**TO DO:** Word for word, output the data that follows.

**GIVEN DATA:**

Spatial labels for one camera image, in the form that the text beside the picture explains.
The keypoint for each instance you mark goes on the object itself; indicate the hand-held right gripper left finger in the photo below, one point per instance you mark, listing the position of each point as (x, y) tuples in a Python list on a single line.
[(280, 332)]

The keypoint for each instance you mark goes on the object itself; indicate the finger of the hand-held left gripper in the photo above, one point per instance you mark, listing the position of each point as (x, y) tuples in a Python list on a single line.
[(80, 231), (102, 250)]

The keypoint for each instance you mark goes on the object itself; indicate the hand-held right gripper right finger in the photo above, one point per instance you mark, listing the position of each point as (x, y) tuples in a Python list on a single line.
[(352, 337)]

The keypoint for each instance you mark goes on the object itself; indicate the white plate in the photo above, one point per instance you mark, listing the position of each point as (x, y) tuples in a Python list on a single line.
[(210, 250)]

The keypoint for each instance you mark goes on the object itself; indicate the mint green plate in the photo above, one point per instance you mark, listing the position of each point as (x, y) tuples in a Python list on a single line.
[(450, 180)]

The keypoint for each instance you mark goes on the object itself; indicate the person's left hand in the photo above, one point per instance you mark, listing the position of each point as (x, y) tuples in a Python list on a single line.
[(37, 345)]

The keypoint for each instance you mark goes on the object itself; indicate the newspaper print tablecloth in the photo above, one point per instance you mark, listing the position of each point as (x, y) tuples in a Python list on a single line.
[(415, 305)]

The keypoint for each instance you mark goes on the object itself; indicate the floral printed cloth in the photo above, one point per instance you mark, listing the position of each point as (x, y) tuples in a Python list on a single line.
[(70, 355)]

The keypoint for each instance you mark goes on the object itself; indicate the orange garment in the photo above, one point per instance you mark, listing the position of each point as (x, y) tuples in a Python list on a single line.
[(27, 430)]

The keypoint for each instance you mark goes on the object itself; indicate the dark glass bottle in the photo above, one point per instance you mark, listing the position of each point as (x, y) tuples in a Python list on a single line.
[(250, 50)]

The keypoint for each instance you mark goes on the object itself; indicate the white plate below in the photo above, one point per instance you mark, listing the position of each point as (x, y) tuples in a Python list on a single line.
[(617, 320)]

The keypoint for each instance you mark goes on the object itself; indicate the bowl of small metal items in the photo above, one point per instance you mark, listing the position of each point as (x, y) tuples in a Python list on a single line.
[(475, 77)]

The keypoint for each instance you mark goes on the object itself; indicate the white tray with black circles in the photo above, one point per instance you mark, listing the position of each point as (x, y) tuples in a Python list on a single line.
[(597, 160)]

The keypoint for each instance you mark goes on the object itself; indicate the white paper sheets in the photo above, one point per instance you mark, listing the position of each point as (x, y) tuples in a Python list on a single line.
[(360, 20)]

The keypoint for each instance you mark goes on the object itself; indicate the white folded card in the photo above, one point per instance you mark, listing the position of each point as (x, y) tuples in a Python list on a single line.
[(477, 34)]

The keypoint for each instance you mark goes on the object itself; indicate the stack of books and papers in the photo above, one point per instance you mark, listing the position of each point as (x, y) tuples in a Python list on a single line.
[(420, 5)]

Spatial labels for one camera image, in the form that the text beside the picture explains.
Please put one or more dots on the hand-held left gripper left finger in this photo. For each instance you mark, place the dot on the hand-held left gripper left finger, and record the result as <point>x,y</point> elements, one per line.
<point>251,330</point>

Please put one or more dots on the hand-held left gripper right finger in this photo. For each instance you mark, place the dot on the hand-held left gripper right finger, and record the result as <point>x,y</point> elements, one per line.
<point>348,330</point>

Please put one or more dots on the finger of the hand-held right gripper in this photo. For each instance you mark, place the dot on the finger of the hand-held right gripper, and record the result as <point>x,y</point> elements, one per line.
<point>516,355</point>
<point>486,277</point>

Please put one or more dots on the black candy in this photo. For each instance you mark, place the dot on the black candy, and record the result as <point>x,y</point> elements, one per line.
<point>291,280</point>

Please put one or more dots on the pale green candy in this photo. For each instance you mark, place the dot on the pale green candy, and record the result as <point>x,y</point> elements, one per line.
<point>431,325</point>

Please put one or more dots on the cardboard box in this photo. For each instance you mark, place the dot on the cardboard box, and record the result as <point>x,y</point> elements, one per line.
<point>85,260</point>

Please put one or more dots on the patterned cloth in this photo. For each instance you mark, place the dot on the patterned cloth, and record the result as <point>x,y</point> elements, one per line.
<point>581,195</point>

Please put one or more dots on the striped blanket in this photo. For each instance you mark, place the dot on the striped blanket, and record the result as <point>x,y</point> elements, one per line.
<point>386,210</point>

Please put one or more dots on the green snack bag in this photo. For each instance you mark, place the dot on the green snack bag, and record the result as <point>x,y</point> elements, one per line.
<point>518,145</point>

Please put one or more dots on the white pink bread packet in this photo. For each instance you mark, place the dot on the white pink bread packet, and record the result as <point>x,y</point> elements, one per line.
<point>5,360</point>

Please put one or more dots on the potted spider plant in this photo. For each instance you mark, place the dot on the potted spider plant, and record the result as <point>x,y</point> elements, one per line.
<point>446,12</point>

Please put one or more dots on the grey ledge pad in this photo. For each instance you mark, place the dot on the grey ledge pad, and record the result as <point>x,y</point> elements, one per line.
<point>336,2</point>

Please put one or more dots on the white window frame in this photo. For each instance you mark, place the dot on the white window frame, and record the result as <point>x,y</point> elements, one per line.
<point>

**REPLY TO THE TASK:**
Spatial labels for one camera image, in the form that the text beside the picture explains.
The keypoint for each instance you mark goes on the object itself; indicate the hand-held right gripper left finger in the photo below, one point per instance you mark, listing the position of each point as (x, y) tuples in a Python list on a single line.
[(280, 332)]

The keypoint for each instance you mark goes on the object itself; indicate the finger of the hand-held left gripper in the photo above, one point per instance you mark, listing the position of each point as (x, y) tuples in a Python list on a single line.
[(80, 231), (102, 250)]

The keypoint for each instance you mark goes on the object itself; indicate the hand-held right gripper right finger in the photo above, one point per instance you mark, listing the position of each point as (x, y) tuples in a Python list on a single line.
[(352, 337)]

The keypoint for each instance you mark goes on the object itself; indicate the white plate in the photo above, one point per instance you mark, listing the position of each point as (x, y) tuples in a Python list on a single line.
[(210, 250)]

The keypoint for each instance you mark goes on the object itself; indicate the mint green plate in the photo above, one point per instance you mark, listing the position of each point as (x, y) tuples in a Python list on a single line.
[(450, 180)]

The keypoint for each instance you mark goes on the object itself; indicate the person's left hand in the photo above, one point per instance you mark, listing the position of each point as (x, y) tuples in a Python list on a single line.
[(37, 345)]

The keypoint for each instance you mark goes on the object itself; indicate the newspaper print tablecloth in the photo above, one point per instance you mark, listing the position of each point as (x, y) tuples in a Python list on a single line.
[(415, 305)]

The keypoint for each instance you mark goes on the object itself; indicate the floral printed cloth in the photo above, one point per instance you mark, listing the position of each point as (x, y) tuples in a Python list on a single line.
[(70, 355)]

The keypoint for each instance you mark goes on the object itself; indicate the orange garment in the photo above, one point per instance you mark, listing the position of each point as (x, y) tuples in a Python list on a single line.
[(27, 430)]

The keypoint for each instance you mark goes on the object itself; indicate the dark glass bottle in the photo above, one point per instance you mark, listing the position of each point as (x, y) tuples in a Python list on a single line.
[(250, 50)]

The keypoint for each instance you mark goes on the object itself; indicate the white plate below in the photo above, one point per instance you mark, listing the position of each point as (x, y) tuples in a Python list on a single line.
[(617, 320)]

The keypoint for each instance you mark goes on the object itself; indicate the bowl of small metal items in the photo above, one point per instance you mark, listing the position of each point as (x, y) tuples in a Python list on a single line.
[(475, 77)]

The keypoint for each instance you mark goes on the object itself; indicate the white tray with black circles in the photo above, one point per instance you mark, listing the position of each point as (x, y) tuples in a Python list on a single line.
[(597, 160)]

The keypoint for each instance you mark goes on the object itself; indicate the white paper sheets in the photo above, one point per instance you mark, listing the position of each point as (x, y) tuples in a Python list on a single line.
[(360, 20)]

The keypoint for each instance you mark goes on the object itself; indicate the white folded card in the photo above, one point per instance you mark, listing the position of each point as (x, y) tuples in a Python list on a single line.
[(477, 34)]

The keypoint for each instance you mark goes on the object itself; indicate the stack of books and papers in the photo above, one point per instance you mark, listing the position of each point as (x, y) tuples in a Python list on a single line.
[(420, 5)]

Spatial labels for one camera image, in the form that the text beside the picture explains.
Please put one or more dots on the hand-held left gripper left finger in this photo. For each instance you mark, place the dot on the hand-held left gripper left finger, and record the result as <point>x,y</point> elements, one per line.
<point>251,330</point>

Please put one or more dots on the hand-held left gripper right finger in this photo. For each instance you mark, place the dot on the hand-held left gripper right finger, and record the result as <point>x,y</point> elements, one per line.
<point>348,330</point>

Please put one or more dots on the finger of the hand-held right gripper in this photo. For each instance you mark, place the dot on the finger of the hand-held right gripper, and record the result as <point>x,y</point> elements, one per line.
<point>516,355</point>
<point>486,277</point>

Please put one or more dots on the black candy in this photo. For each instance you mark, place the dot on the black candy, and record the result as <point>x,y</point> elements, one per line.
<point>291,280</point>

Please put one or more dots on the pale green candy in this photo. For each instance you mark, place the dot on the pale green candy, and record the result as <point>x,y</point> elements, one per line.
<point>431,325</point>

Please put one or more dots on the cardboard box in this photo. For each instance you mark, place the dot on the cardboard box, and record the result as <point>x,y</point> elements, one per line.
<point>85,260</point>

Please put one or more dots on the patterned cloth in this photo. For each instance you mark, place the dot on the patterned cloth, and record the result as <point>x,y</point> elements, one per line.
<point>581,195</point>

Please put one or more dots on the striped blanket in this photo. For each instance you mark, place the dot on the striped blanket, and record the result as <point>x,y</point> elements, one per line.
<point>386,210</point>

Please put one or more dots on the green snack bag in this photo. For each instance you mark, place the dot on the green snack bag, and record the result as <point>x,y</point> elements, one per line.
<point>518,145</point>

Please put one or more dots on the white pink bread packet in this photo. For each instance you mark, place the dot on the white pink bread packet, and record the result as <point>x,y</point> elements, one per line.
<point>5,360</point>

Please put one or more dots on the potted spider plant in this photo. For each instance you mark, place the dot on the potted spider plant, and record the result as <point>x,y</point> elements, one per line.
<point>446,12</point>

Please put one or more dots on the grey ledge pad in this photo. For each instance you mark, place the dot on the grey ledge pad, and record the result as <point>x,y</point> elements, one per line.
<point>336,2</point>

Please put one or more dots on the white window frame in this photo. For each instance you mark, place the dot on the white window frame, and record the result as <point>x,y</point> elements, one per line.
<point>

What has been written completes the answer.